DESCRIPTION OF THE TASK
Look in the data below for the line that has "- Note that", then print exactly every line from there through the line that has "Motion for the", leaving pictures out.

EXERCISE DATA
:::
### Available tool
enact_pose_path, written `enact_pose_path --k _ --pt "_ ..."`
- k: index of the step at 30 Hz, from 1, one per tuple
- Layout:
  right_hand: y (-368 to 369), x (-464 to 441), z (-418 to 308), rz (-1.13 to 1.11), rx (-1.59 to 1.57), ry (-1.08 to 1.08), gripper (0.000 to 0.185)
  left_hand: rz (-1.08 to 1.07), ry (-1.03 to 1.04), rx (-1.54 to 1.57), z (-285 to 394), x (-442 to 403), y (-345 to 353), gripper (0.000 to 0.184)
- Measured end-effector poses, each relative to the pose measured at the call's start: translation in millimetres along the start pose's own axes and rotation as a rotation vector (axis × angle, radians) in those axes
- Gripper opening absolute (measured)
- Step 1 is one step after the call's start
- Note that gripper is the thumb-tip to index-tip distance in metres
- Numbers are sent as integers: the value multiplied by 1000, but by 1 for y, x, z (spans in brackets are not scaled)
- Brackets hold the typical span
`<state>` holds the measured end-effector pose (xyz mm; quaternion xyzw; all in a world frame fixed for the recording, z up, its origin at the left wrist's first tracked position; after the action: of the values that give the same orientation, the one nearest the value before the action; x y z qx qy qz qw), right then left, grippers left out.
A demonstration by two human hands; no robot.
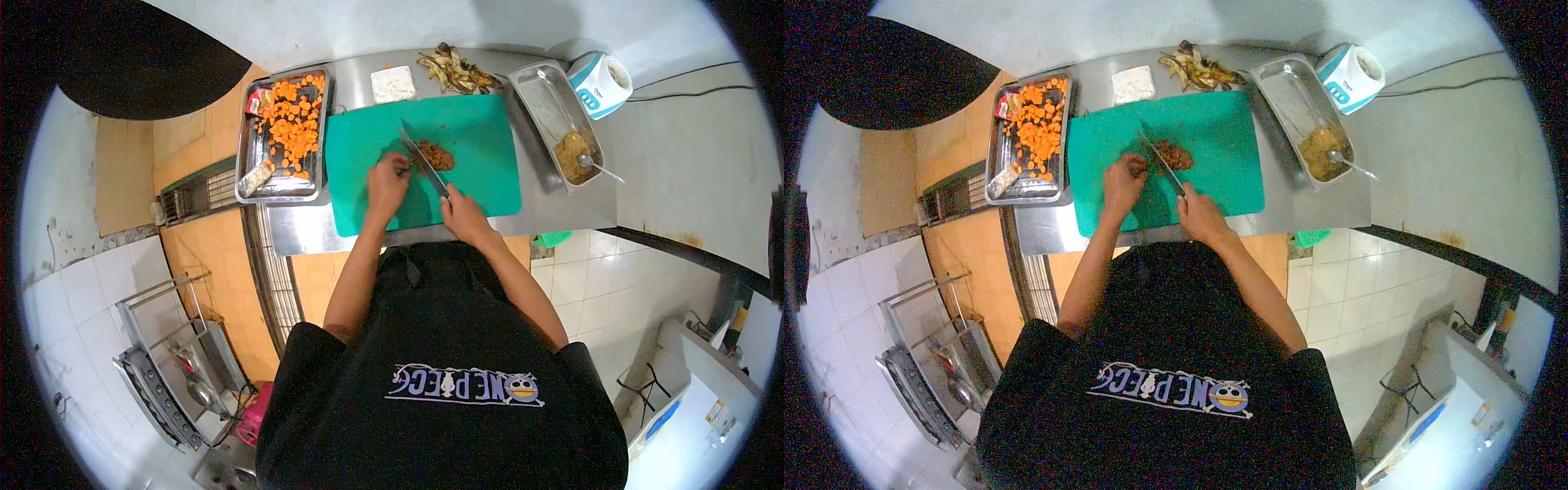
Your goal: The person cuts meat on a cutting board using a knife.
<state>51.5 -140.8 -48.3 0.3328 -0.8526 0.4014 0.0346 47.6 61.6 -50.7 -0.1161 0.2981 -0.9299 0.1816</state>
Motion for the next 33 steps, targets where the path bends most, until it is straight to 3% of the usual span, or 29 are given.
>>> enact_pose_path --k 6,14,22,24,27,30,33 --pt "-7 4 -5 89 9 -20 34 -11 93 -148 15 3 8 28" --pt "-11 8 0 43 50 34 34 10 200 -252 22 4 9 23" --pt "1 8 -3 -31 252 79 35 47 212 -226 18 6 11 19" --pt "5 2 -5 83 308 35 30 55 218 -198 17 3 11 18" --pt "7 0 0 -40 311 83 42 16 178 -220 19 7 11 18" --pt "-3 -9 8 -34 42 -55 42 8 187 -143 23 1 12 20" --pt "-10 -2 18 -44 88 8 42 46 86 -146 22 5 10 16"
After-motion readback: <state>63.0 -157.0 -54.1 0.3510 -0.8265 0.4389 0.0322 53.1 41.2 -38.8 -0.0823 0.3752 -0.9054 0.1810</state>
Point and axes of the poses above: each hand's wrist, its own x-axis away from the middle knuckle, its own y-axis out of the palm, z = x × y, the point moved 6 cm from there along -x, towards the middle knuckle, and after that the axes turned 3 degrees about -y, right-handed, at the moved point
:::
RESPONSE AREA
- Note that gripper is the thumb-tip to index-tip distance in metres
- Numbers are sent as integers: the value multiplied by 1000, but by 1 for y, x, z (spans in brackets are not scaled)
- Brackets hold the typical span
`<state>` holds the measured end-effector pose (xyz mm; quaternion xyzw; all in a world frame fixed for the recording, z up, its origin at the left wrist's first tracked position; after the action: of the values that give the same orientation, the one nearest the value before the action; x y z qx qy qz qw), right then left, grippers left out.
A demonstration by two human hands; no robot.
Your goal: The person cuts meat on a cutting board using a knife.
<state>51.5 -140.8 -48.3 0.3328 -0.8526 0.4014 0.0346 47.6 61.6 -50.7 -0.1161 0.2981 -0.9299 0.1816</state>
Motion for the next 33 steps, targets where the path bends most, until it is straight to 3% of the usual span, or 29 are given.

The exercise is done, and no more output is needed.